- _Aim of the task_: Repeat the listing that follows, character for character, minus the pictures.

- _Information shown_:
################

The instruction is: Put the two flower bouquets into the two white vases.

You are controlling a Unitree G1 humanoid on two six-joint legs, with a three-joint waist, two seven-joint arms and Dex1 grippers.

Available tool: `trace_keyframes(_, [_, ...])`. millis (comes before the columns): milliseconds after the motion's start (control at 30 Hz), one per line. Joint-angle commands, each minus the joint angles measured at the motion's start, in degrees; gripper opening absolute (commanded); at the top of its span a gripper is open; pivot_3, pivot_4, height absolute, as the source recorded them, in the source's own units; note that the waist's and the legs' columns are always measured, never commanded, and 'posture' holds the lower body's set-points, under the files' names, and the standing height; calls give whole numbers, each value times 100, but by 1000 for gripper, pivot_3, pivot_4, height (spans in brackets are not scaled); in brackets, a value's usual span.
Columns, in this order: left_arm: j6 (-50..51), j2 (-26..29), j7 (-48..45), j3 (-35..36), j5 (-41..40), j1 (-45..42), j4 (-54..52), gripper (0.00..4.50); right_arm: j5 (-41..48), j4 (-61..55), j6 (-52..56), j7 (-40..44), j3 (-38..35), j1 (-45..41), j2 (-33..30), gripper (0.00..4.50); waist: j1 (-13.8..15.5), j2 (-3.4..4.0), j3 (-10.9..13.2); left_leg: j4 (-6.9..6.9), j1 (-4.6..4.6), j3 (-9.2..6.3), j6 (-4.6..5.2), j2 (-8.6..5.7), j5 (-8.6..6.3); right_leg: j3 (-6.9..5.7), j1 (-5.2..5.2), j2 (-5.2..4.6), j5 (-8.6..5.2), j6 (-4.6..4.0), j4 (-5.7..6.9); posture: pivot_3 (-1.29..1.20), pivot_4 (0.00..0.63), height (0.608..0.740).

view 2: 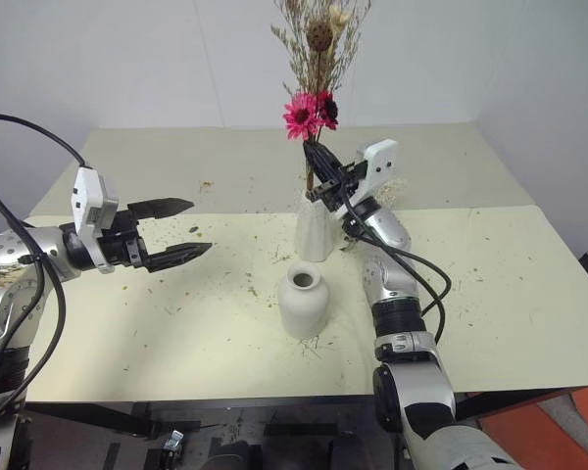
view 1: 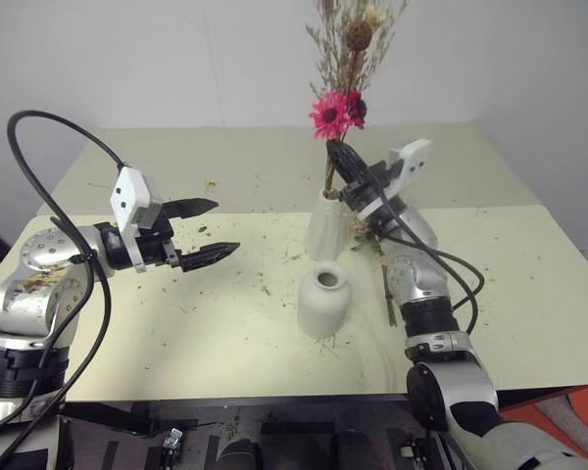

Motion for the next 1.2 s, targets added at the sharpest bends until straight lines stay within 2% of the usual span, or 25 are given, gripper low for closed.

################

- _Response_:
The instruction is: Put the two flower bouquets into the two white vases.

You are controlling a Unitree G1 humanoid on two six-joint legs, with a three-joint waist, two seven-joint arms and Dex1 grippers.

Available tool: `trace_keyframes(_, [_, ...])`. millis (comes before the columns): milliseconds after the motion's start (control at 30 Hz), one per line. Joint-angle commands, each minus the joint angles measured at the motion's start, in degrees; gripper opening absolute (commanded); at the top of its span a gripper is open; pivot_3, pivot_4, height absolute, as the source recorded them, in the source's own units; note that the waist's and the legs' columns are always measured, never commanded, and 'posture' holds the lower body's set-points, under the files' names, and the standing height; calls give whole numbers, each value times 100, but by 1000 for gripper, pivot_3, pivot_4, height (spans in brackets are not scaled); in brackets, a value's usual span.
Columns, in this order: left_arm: j6 (-50..51), j2 (-26..29), j7 (-48..45), j3 (-35..36), j5 (-41..40), j1 (-45..42), j4 (-54..52), gripper (0.00..4.50); right_arm: j5 (-41..48), j4 (-61..55), j6 (-52..56), j7 (-40..44), j3 (-38..35), j1 (-45..41), j2 (-33..30), gripper (0.00..4.50); waist: j1 (-13.8..15.5), j2 (-3.4..4.0), j3 (-10.9..13.2); left_leg: j4 (-6.9..6.9), j1 (-4.6..4.6), j3 (-9.2..6.3), j6 (-4.6..5.2), j2 (-8.6..5.7), j5 (-8.6..6.3); right_leg: j3 (-6.9..5.7), j1 (-5.2..5.2), j2 (-5.2..4.6), j5 (-8.6..5.2), j6 (-4.6..4.0), j4 (-5.7..6.9); posture: pivot_3 (-1.29..1.20), pivot_4 (0.00..0.63), height (0.608..0.740).

view 2: 
view 1: 

Motion for the next 1.2 s, targets added at the sharpest bends until straight lines stay within 2% of the usual span, or 25 are given, gripper low for closed.

This exercise is now finished.